People sometimes forget there are three branches of government overseeing the affairs of the state. While the presidential contest and the party conventions have dominated media attention, congressmen have been back in their districts attending county fairs, speaking at luncheons, soaking up the attitudes of constituents, arguing a little, but mostly listening.

Judging by how little change is anticipated in the ranks of the House of Representatives and the Senate after the election - a 5 or 10 seat swing either way in the House, a 2 or 3 seat GOP loss in the Senate - Americans seem fairly satisfied with their local representatives.

So most congressmen are returning to Washington this week feeling pretty good about their own prospects for reelection.

They look back at a year when they passed a $53 billion ''down payment'' on deficit reductions, despite pessimistic assumptions they would do nothing at all.

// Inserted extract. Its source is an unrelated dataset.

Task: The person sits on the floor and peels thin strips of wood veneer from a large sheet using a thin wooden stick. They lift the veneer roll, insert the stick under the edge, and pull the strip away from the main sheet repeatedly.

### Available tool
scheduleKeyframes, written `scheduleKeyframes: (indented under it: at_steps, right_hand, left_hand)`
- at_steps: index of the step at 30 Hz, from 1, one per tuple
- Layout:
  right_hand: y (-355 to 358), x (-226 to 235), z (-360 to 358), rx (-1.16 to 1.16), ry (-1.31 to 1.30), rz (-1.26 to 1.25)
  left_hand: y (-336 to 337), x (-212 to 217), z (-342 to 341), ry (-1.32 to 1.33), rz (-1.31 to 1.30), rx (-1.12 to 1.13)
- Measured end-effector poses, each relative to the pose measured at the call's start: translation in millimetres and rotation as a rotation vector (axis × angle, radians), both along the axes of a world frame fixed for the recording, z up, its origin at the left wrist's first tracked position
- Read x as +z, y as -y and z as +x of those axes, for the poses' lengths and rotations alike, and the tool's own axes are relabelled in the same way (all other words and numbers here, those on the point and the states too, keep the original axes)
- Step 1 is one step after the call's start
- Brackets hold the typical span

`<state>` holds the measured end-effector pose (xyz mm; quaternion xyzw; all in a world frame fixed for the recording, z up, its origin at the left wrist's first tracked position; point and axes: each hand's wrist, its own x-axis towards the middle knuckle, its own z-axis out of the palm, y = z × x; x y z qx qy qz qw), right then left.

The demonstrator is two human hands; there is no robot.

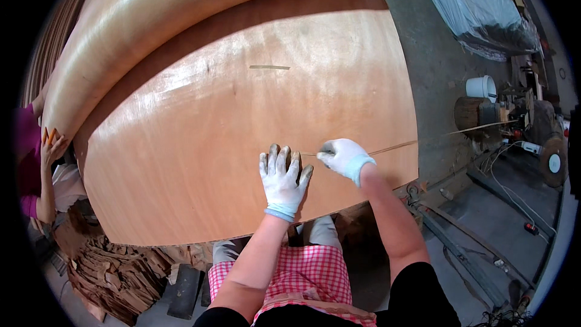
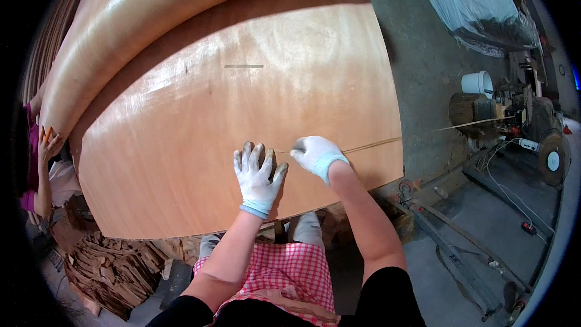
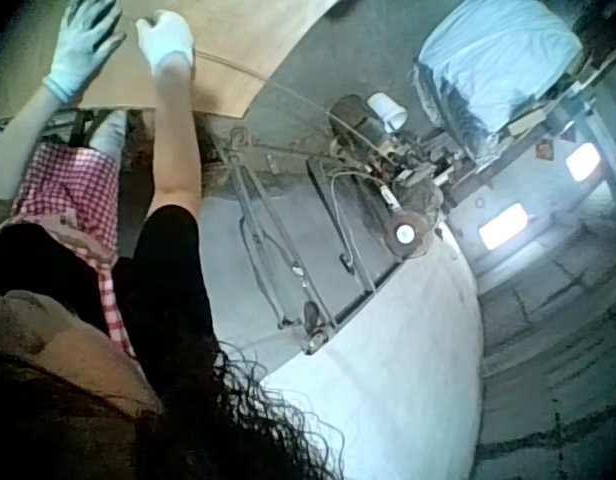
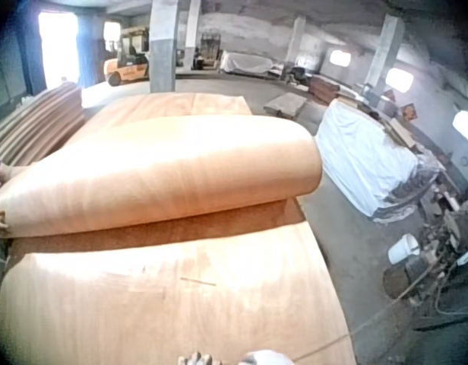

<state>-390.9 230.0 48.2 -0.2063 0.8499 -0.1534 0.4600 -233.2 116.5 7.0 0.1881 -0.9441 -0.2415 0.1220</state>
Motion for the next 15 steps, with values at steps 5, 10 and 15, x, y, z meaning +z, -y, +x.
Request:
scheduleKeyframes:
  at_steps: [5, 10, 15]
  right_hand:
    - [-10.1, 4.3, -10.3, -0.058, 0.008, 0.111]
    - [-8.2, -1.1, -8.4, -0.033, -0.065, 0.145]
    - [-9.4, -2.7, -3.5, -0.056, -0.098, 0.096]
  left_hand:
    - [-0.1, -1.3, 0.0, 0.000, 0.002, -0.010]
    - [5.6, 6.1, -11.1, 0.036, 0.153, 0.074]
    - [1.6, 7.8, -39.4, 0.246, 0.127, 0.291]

The week the House spent debating the Simpson-Mazzoli immigration bill was an example of the policy process at its best.

They admit to some frustration, however, that the public does not seem as concerned about the deficit issue as Washington is; without greater public commitment, revenue action next year might prove elusive. And whatever the parliamentary merits of the immigration debate, except for a relatively few Hispanic Americans the public at large does not all that much care - hardly helpful guidance for settling the issue this session.

Congress has acted responsibly most of the time in foreign and defense policy too. President Reagan has largely gotten his way - but not without limits from Congress on the timing and scope of administration plans, especially in such areas as Lebanon and Central America.

Defense spending is the big issue in the remaining weeks before the Oct. 4 election-recess target. The President holds the key here. He can force Congress to return for a lame-duck session after the election. The first budget resolution is still stuck in a House-Senate conference. Senate conferees, holding out for President Reagan's higher defense spending target, will not meet with the House members. A continuing resolution would peg defense spending at a lower level than the President wants: hence, the likelihood of a lame-duck session.

Beginning next week the House Ways and Means committee will hold hearings on a wide variety of trade bills. Committee chairman Dan Rostenkowski (D) of Illinois was not eager to report out the fair trade and steel bill, the so-called quota bill, so he has opened the discussion up more broadly. This could be a very important session.

The word from the folks back home, say returning congressmen like Ohio Democrat Don Pease, former editor of the Oberlin News-Tribune, is mostly about their private economic concerns - the difficulty in finding new jobs, especially for older workers, the glitches in training programs, government assistance programs.

The campaign has not yet focused on national issues. Presidential and vice-presidential debates have not been scheduled. Things do happen during a campaign; after all, that's what campaigns are supposed to be about. But by and large, congressmen seem likely to benefit from the same overall satisfaction with governance that gives Ronald Reagan his advantage as the fall campaign commences.